▸ **Problem**:
The pictures in the data below are to be omitted; all else must be duplicated exactly.
(Source material)
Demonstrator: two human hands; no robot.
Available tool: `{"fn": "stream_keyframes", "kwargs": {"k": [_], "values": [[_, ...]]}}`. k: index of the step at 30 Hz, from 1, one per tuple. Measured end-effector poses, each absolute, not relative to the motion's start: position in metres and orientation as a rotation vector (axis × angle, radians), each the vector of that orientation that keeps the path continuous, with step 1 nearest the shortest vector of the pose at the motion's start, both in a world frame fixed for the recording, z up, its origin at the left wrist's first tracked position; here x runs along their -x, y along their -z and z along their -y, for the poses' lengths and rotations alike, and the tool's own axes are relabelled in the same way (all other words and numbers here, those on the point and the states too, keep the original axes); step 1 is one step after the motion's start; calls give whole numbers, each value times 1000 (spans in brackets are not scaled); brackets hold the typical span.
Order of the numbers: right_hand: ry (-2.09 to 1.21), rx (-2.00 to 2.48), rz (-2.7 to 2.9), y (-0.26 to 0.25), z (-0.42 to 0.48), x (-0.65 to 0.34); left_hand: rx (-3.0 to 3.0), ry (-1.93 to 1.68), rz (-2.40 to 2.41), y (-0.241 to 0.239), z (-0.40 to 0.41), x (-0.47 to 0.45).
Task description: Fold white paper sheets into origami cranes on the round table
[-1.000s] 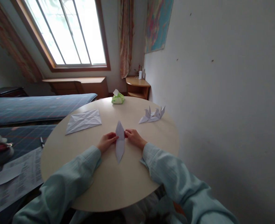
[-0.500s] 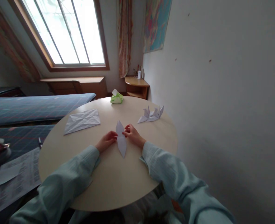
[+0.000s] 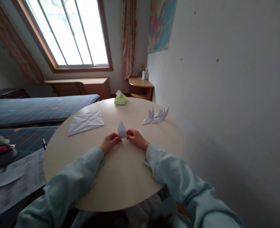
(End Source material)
▸ **Solution for this task**:
Demonstrator: two human hands; no robot.
Available tool: `{"fn": "stream_keyframes", "kwargs": {"k": [_], "values": [[_, ...]]}}`. k: index of the step at 30 Hz, from 1, one per tuple. Measured end-effector poses, each absolute, not relative to the motion's start: position in metres and orientation as a rotation vector (axis × angle, radians), each the vector of that orientation that keeps the path continuous, with step 1 nearest the shortest vector of the pose at the motion's start, both in a world frame fixed for the recording, z up, its origin at the left wrist's first tracked position; here x runs along their -x, y along their -z and z along their -y, for the poses' lengths and rotations alike, and the tool's own axes are relabelled in the same way (all other words and numbers here, those on the point and the states too, keep the original axes); step 1 is one step after the motion's start; calls give whole numbers, each value times 1000 (spans in brackets are not scaled); brackets hold the typical span.
Order of the numbers: right_hand: ry (-2.09 to 1.21), rx (-2.00 to 2.48), rz (-2.7 to 2.9), y (-0.26 to 0.25), z (-0.42 to 0.48), x (-0.65 to 0.34); left_hand: rx (-3.0 to 3.0), ry (-1.93 to 1.68), rz (-2.40 to 2.41), y (-0.241 to 0.239), z (-0.40 to 0.41), x (-0.47 to 0.45).
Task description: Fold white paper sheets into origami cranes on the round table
[-1.000s] 
[-0.500s] 
[+0.000s] 

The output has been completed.